Getting an advanced degree is a good way to differentiate yourself from other job candidates (either for a new job or for a promotion). The worst advice I was given (that I took) was to NOT make use of my first company's tuition reimbursement program. I was told by my supervisor that I could get the degree but it wouldn't matter since management didn't care about that stuff, I was already on a management fast track...fast froward a couple of years and he is retired, I switch industries and have to start over establishing my worth, do that again 15 years later. It would be easier to get into the smaller pile of resumes if I had the advanced degree
 
Thanks a lot for advice :)
I will get the master degree
 
I would recommend going for your Masters while working. it cuts down on your social life, but you'll get the best of both worlds - theoretical and practical experience. Some engineering schools cater to this approach, offering evening and on-line classes.

-JFPE
 
And you are already in the door when you get the Masters. The company I worked for paid for my MS, and since my Thesis was related to a problem that my company had, they provided the resources that I needed for that (which were free access to a large number of gas wells, a measurement test trailer built to my design, and an operator for nearly 6 months).

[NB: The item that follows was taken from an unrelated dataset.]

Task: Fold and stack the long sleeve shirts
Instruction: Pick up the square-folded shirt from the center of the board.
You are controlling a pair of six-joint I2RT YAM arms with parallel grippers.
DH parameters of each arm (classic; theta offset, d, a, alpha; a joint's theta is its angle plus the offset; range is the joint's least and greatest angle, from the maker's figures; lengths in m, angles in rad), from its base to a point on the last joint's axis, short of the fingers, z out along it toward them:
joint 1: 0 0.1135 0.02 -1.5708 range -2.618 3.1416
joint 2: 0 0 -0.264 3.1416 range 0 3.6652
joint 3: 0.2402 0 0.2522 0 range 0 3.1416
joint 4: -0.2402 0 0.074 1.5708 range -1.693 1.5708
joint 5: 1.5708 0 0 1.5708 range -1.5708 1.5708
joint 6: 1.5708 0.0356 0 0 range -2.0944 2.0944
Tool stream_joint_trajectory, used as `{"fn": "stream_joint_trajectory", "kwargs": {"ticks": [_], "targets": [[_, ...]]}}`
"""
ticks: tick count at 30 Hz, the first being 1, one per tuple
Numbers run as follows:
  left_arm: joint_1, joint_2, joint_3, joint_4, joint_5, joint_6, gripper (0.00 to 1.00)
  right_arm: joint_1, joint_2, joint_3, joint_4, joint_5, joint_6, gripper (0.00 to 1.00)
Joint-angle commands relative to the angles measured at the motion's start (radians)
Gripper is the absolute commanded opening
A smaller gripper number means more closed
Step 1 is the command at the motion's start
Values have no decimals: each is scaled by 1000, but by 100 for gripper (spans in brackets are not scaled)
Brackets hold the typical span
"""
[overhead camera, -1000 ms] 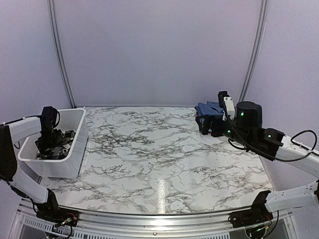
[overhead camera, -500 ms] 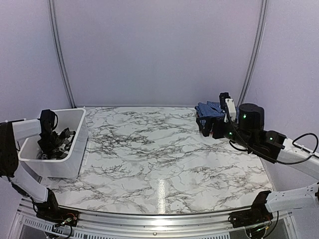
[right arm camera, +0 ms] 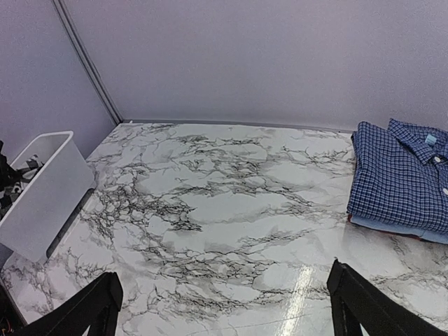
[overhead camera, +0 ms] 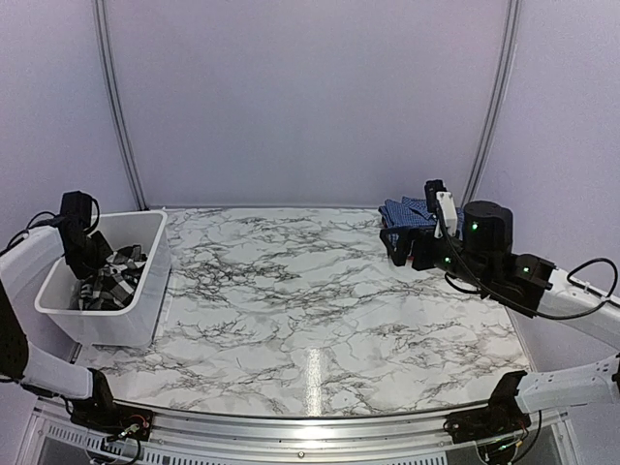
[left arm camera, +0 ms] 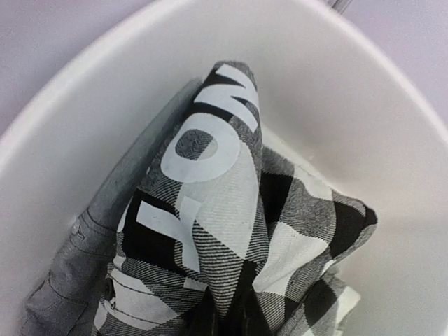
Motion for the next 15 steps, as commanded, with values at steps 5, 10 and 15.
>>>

In Oil & Gas a masters without relevant experience is a liability. A Masters with relevant experience is an asset.

[bold]David Simpson, PE[/bold]
MuleShoe Engineering

In questions of science, the authority of a thousand is not worth the humble reasoning of a single individual. Galileo Galilei, Italian Physicist
 
My expedience is that the Master's put me well ahead of the undergrad classmates, and had more rewarding positions.
 
Don't feel bad about dragging out your masters while working. I dragged it out over 4 years. I don't regret that one bit. If I was overloaded, I wouldn't have had time to do side reading and digging into things. Undergrad felt like a pressure cooker in comparison where I never had time to fully wrap my head around everything. Looking back, it might have been better to have worked as tech while doing my BS and dragging that out,too. I could have entered the workforce as an engineer with 4+ years of experience as a relay or substation technician if I had known I wanted to go into power.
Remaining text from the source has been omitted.